EXERCISE DIRECTIONS: Would you output, exactly as written, the line with "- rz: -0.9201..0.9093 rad" and all lines after it to the end of the data below, and no others?

DATASET SECTION:
○ ○ ○ ○ ○

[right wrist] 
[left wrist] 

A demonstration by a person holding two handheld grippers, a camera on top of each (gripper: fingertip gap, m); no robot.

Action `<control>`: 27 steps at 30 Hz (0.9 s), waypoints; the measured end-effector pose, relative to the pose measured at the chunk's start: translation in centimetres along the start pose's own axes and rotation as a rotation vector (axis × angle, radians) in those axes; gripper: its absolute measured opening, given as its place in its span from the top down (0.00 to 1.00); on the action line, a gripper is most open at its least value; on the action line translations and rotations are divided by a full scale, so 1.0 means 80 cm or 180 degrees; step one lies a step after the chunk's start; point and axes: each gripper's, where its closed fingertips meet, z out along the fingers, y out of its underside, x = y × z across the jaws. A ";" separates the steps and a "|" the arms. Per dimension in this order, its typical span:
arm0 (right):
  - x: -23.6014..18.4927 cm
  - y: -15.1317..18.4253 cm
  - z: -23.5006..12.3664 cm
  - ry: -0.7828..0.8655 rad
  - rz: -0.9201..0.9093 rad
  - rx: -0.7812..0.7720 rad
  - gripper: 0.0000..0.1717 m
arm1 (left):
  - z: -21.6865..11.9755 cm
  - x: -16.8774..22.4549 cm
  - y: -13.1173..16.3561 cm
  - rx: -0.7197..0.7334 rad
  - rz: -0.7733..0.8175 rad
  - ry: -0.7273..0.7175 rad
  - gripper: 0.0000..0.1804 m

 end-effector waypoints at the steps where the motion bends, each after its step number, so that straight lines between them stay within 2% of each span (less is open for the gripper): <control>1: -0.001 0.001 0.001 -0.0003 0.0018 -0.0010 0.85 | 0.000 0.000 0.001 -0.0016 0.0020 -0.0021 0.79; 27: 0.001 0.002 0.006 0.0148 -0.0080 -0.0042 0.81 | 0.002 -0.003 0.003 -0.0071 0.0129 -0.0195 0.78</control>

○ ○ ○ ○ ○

TASK RESULT:
  - rz: -0.9201..0.9093 rad
  - rx: -0.7812..0.7720 rad
  - gripper: 0.0000..0.1717 m
arm1 (left):
  - z: -21.6865..11.9755 cm
  - x: -16.8774..22.4549 cm
  - y: -13.1173..16.3561 cm
  - rx: -0.7197..0.7334 rad
  - rz: -0.7733..0.8175 rad
  - ry: -0.7273..0.7175 rad
  - gripper: 0.0000..0.1804 m

 end-effector waypoints at the steps where the motion bends, each after its step number, so that straight lines between them stay within 2% of each span (less is open for the gripper): <control>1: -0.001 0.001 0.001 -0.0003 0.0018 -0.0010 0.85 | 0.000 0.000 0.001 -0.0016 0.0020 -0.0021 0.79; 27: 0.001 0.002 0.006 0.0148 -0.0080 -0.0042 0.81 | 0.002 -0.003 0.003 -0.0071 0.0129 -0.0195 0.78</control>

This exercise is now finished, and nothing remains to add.